In fishing communities like Carril, the ingredient hierarchy has always been direct: what came in this morning ranks above what was stored last week, and what was harvested locally outranks what was shipped from elsewhere. Contemporary technique at D'Leria operates within that hierarchy rather than against it. The tasting menu, named 'where the sea takes me', signals a format built around availability and seasonality rather than a fixed repertoire. That naming is also a structural commitment: menus that track what the sea provides cannot be identical week to week, which keeps both kitchen and guest in an honest relationship with the calendar.
The Michelin Plate recognition awarded in both 2024 and 2025 places D'Leria within a tier of Spanish restaurants that Michelin inspectors consider worth seeking out for quality cooking, without yet entering the starred category. In Galicia, where the density of serious seafood cooking is high and the competition for inspector attention is real, two consecutive Plate years at a small family operation in a village of this size carries weight as a consistency signal rather than a lucky year.

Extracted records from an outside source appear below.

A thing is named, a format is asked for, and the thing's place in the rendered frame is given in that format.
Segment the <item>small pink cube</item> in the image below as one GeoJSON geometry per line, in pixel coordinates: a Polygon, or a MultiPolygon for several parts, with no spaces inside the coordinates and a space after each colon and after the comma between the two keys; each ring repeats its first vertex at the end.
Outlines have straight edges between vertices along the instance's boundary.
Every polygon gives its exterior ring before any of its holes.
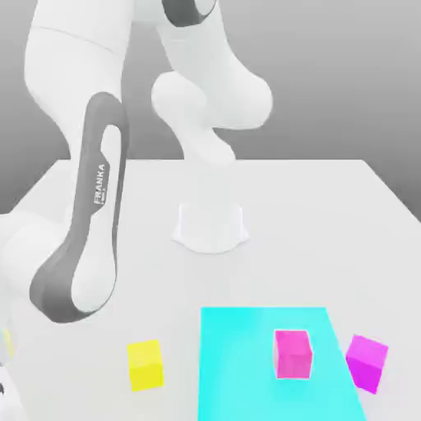
{"type": "Polygon", "coordinates": [[[305,330],[274,330],[273,363],[276,379],[308,380],[313,352],[305,330]]]}

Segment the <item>small yellow cube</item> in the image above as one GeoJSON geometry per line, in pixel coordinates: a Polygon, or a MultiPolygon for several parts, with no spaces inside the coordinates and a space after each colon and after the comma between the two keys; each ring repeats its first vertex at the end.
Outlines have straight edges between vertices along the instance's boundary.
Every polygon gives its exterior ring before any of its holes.
{"type": "Polygon", "coordinates": [[[127,357],[132,391],[144,391],[164,385],[164,366],[158,340],[129,344],[127,357]]]}

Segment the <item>small magenta cube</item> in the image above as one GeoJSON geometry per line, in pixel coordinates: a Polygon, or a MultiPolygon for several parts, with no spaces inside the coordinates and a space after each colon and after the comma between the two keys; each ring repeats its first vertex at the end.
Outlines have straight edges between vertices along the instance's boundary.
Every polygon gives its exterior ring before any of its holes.
{"type": "Polygon", "coordinates": [[[377,394],[388,350],[381,342],[362,335],[353,336],[345,360],[357,388],[377,394]]]}

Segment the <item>large cyan box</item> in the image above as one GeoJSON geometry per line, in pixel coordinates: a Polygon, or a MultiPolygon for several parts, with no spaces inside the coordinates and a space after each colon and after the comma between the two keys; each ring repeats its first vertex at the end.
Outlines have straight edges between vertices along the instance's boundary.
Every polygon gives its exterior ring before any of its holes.
{"type": "Polygon", "coordinates": [[[325,308],[203,308],[197,421],[367,421],[325,308]],[[309,334],[307,380],[276,378],[275,330],[309,334]]]}

The Format: Concise à la Carte and a Sea-Led Tasting Menu
Spain's contemporary dining tier has largely consolidated around two formats: long tasting menus at price points that require advance planning, and tighter à la carte options that allow more casual engagement. D'Leria offers both. The à la carte is described as concise, which in practice means a kitchen that has edited rather than expanded, selecting what it can execute at high quality rather than offering range for its own sake. The tasting menu named 'where the sea takes me' is the more committed version of the same ingredient argument, allowing the kitchen to sequence dishes across a fuller arc.
The black monkfish with pepitoria sauce, referenced in Michelin's own notes, is worth pausing on as an editorial detail. Pepitoria is an old Castilian sauce built on egg yolk, saffron, and ground almonds, more commonly associated with inland poultry dishes. Applying it to a dense, firm-fleshed Atlantic fish like monkfish is a move that connects the coastal tradition of the Rías to the broader Spanish kitchen without making the reference a gimmick. It is the kind of combination that requires confidence in both the ingredient and the technique, and its appearance in Michelin commentary suggests it is a dish that holds up to scrutiny.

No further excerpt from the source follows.